Д. Моор. Плакат. 1920
Бывает, войдешь в залы Русского музея серым, промозглым ленинградским днем. Сумрак окутывает полотна. У переходов из зала в зал висят на стенках приборы, чтобы контролировать температуру воздуха, чтобы северный холод и сырость не проникли в обиталище картин. Но подойдите к уголку Мартироса Сарьяна — и Армения охватит вас ароматом пряных трав, светом цветущей земли, жаром камней. Армения этих пейзажей согреет вас высокой, солнечной красотой мира, потому что воспета она народным художником Сарьяном.
* * *
Ранняя ленинградская весна. Караван верблюдов в Самарканде. Электричка мчится сквозь подмосковные леса. Девушка задумалась с травинкой в зубах. Ужас вражеского налета. Раненый ребенок. Новая жизнь древнего города…
Неисчерпаемое многообразие жизни ложится на бумагу. Оно раздроблено на впечатления, факты, события, лица. На бумагу ложатся тысячи остановленных и неповторимых мгновений. Под карандашом или штихелем вечным становится полет, безостановочным делается бег, запечатлевается ужас, находит бессмертие улыбка.
А все это вместе называется графикой, разместившейся в десяти специальных залах Отдела советского искусства Русского музея. Графика — это рисунок, гравюра, литография. В экспозиции отдела она представлена сумрачным Петроградом М. В. Добужинского и поэзией ленинградских пейзажей А. П. Остроумовой-Лебедевой. Плакаты гражданской войны сменяются плакатами Великой Отечественной. Вы увидите здесь станковые линогравюры А. Ушина, блокадную серию А. Пахомова, иллюстрации Д, Дубинского, В. Фаворского, В. Конашевича.
Б. Пророков. Рисунок из серии «Это не должно повториться»
Говоря об Отделе графики, невозможно обойти четыре представленные в музее работы народного художника РСФСР Бориса Пророкова.
Протестующая страстность художника потрясает каждого.

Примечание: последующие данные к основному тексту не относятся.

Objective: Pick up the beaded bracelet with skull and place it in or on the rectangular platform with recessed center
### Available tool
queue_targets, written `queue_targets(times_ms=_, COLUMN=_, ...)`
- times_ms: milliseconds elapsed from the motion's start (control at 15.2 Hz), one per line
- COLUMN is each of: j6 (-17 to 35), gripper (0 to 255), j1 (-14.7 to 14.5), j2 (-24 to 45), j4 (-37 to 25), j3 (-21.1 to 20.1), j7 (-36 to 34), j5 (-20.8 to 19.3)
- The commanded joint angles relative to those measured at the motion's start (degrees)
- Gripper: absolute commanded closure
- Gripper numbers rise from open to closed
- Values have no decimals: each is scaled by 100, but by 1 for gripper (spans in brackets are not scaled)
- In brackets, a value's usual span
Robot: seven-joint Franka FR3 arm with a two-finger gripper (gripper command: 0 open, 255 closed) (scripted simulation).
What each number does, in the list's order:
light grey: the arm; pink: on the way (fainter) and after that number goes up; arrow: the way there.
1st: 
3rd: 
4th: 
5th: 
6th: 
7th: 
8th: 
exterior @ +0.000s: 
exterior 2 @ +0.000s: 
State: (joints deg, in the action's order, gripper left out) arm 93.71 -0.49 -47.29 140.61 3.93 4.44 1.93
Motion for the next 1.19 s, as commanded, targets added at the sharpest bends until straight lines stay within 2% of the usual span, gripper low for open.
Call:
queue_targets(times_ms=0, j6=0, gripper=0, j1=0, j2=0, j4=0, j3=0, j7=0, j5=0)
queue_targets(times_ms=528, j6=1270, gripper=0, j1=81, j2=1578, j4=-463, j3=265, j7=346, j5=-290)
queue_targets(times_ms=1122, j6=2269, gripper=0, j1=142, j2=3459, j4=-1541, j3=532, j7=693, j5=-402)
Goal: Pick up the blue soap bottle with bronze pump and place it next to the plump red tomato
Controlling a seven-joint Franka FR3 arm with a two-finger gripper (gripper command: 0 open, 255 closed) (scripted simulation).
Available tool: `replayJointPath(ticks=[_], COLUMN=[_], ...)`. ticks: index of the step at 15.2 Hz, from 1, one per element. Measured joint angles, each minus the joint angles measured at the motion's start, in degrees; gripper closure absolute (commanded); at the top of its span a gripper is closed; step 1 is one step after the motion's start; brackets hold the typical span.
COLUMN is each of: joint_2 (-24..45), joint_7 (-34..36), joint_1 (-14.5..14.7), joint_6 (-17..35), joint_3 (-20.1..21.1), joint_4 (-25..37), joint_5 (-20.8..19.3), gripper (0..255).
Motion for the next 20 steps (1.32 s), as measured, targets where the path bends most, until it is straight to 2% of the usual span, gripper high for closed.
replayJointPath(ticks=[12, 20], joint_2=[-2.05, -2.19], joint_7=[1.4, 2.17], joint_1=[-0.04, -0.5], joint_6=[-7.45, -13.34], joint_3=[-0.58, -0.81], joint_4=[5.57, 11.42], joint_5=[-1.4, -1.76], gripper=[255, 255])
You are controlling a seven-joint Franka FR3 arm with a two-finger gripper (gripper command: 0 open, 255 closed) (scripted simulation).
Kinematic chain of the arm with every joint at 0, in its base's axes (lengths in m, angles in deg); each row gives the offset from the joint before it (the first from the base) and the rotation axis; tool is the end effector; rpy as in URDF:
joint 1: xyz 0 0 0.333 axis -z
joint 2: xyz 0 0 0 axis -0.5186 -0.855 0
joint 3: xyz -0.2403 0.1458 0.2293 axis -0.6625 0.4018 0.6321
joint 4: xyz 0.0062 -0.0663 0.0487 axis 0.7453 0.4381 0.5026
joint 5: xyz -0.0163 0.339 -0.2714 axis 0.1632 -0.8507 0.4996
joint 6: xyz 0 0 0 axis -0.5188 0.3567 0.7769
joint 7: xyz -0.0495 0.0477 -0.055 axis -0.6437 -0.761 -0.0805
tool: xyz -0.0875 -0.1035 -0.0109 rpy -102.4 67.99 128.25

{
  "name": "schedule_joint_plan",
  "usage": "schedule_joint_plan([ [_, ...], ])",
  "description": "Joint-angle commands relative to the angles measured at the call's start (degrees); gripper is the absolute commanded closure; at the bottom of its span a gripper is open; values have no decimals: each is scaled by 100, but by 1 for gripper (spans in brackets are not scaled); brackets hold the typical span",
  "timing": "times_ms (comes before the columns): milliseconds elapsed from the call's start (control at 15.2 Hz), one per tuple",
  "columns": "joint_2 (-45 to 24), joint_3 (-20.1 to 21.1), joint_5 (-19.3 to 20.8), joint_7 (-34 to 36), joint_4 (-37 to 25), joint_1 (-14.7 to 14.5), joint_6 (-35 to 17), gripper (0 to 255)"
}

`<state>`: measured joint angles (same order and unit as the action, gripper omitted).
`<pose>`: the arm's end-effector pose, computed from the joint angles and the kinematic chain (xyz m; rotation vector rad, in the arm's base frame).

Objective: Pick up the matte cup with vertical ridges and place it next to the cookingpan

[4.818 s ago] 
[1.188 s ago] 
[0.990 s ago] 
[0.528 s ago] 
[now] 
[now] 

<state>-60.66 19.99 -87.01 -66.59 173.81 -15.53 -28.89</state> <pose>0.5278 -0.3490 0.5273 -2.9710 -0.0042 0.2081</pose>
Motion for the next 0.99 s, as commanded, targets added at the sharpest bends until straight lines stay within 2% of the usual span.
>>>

Здесь — работы из графической серии «Это не должно повториться», выполненные акварелью и тушью. Эта антивоенная серия Пророкова удостоена недавно Ленинской премии. К листам художника возвращаешься снова и снова, испытывая сложное и высокое чувство ненависти к врагам человечества — и радости за красоту таланта, горя перед лицом смерти — и признательности за утверждение художником жизни.
На бумаге, на холсте, в книге, на экране можно рассказать о трагических событиях так, что у вас родится тягостное ощущение безысходности и тоски. Но в том-то и состоит подлинное искусство, чтобы, поднимая самую горестную тему, вселить в человека ощущение не только печали, но и радости, потому что искусство всегда прекрасно. Народный эпос, страницы Льва Толстого, трагедия Шекспира, музыка Чайковского рождают не только светлую грусть, вызванную трагической судьбой героя, но и радость от соприкосновения с прекрасным.
Ужас войны не подавляет в работах Бориса Пророкова. Перед искаженными или окаменевшими лицами его героев испытываешь чувство очищения. Серию Пророкова можно было бы, следом за пьесой Всеволода Вишневского, назвать «Оптимистической трагедией».
* * *
Советское искусство в залах Русского музея живет в движении, в переменах. Музей — не кунсткамера. Он обязан расти и совершенствоваться. Он должен всегда оставаться своеобразной и полной энциклопедией не только старого, но и современного искусства. Тогда зрители, приходя в музей, получат исчерпывающее представление о том, какими памятниками прошлого мы гордимся, какие победы одерживает сегодня искусство современности.
Главный вестибюль. Второй этаж
Русский музей сравнительно молод — ему шесть с половиной десятков лет. Он — ровесник двадцатого века. И многие великие русские художники ушли задолго до того, как мартовским днем 1898 года старый Михайловский дворец стал сокровищницей национального искусства.
Зрелость музея будет долгой. Потому что он существует не только для нас, современников. Он предназначен и для тех, кто придет, новым поколениям, новым людям. Сокровища русского искусства адресуются и к ним.